Costa has the ideas and the material, he still has to learn the technique. It is in an ironwork workshop in Souillac that Costa goes to learn the trade with René Peyllod. In addition to physical strength, railway work has to be carried out meticulously and diligently. Following his training, Fernando rents his mentor’s henhouse, which he transforms into a workshop. Soon, he cannot afford to pay his rent or even feed himself.

For eighteen years, convinced of their protégé’s talent and his extraordinary destiny, René and his wife will graciously lend their workshop and offer Costa a hot plate every day.

<strong>The consecration</strong>

Although inspired by Caesar, he doesn’t follow any movement, or else he mixes them up. For 8 years, Fernando sells nothing. It is during an exhibition in a retirement home that a resident gives him the contact of her grandson who is in the art world.
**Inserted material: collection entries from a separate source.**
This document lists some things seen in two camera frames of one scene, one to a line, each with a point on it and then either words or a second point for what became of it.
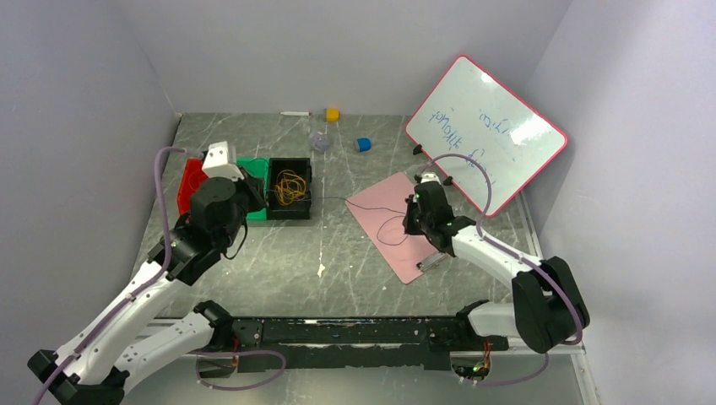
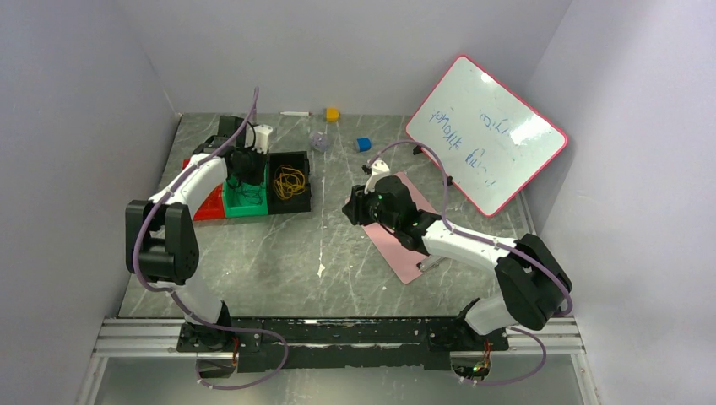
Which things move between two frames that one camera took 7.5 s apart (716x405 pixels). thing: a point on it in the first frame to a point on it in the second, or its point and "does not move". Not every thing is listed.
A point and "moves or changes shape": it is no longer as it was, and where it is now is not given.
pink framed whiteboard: [471, 112] does not move
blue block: [364, 144] does not move
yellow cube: [333, 115] does not move
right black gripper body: [414, 222] to [367, 210]
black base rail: [378, 344] does not move
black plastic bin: [289, 189] does not move
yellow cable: [290, 186] moves or changes shape
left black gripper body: [248, 199] to [252, 165]
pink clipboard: [379, 209] does not move
He will make him enter the Grand Marché d’Art Contemporain de la Bastille in 2005. In 50 minutes, he sells the twenty-six paintings on display and sees his life turned upside down. It is on this same day that he will meet various gallery owners and in particular Stéphane Bou, who has remained faithful to him today.
In 2013, he is the 18th artist in the world to be appointed to create the “Art Car” of the 24 Hours of Le Mans. He succeeds Warhol, Calder, Jeff Koons, Arman and of course César. Produced in two months from the podiums of motor racing, Costa’s Art Car weighs over 500 kilos.

<strong>Humble Costa</strong>

Costa stay humble. He wants to make contemporary art accessible to everyone and is happy to open his studio to anyone who wishes to do so. He buys a black Porsche but he thinks it looks “stupid” inside. He finally decides to cut it up to make 20 paintings that will be exhibited in Montauban in June 2019. The dismantling is scheduled for January 2020 and will be the subject of a film.

<strong>His exhibitions</strong>

25 kilometres from Sarlat, Costa knows another refuge; the caves of Lascaux IV. He often goes there on pilgrimage and became friends with André, the director of the place. Costa likes to recharge his batteries near the stones, full of history and past. He is currently preparing a project in connection with the prehistoric site planned for 2020.

He has also had a constant exhibition at the Art Jingle Gallery for the past 17 years.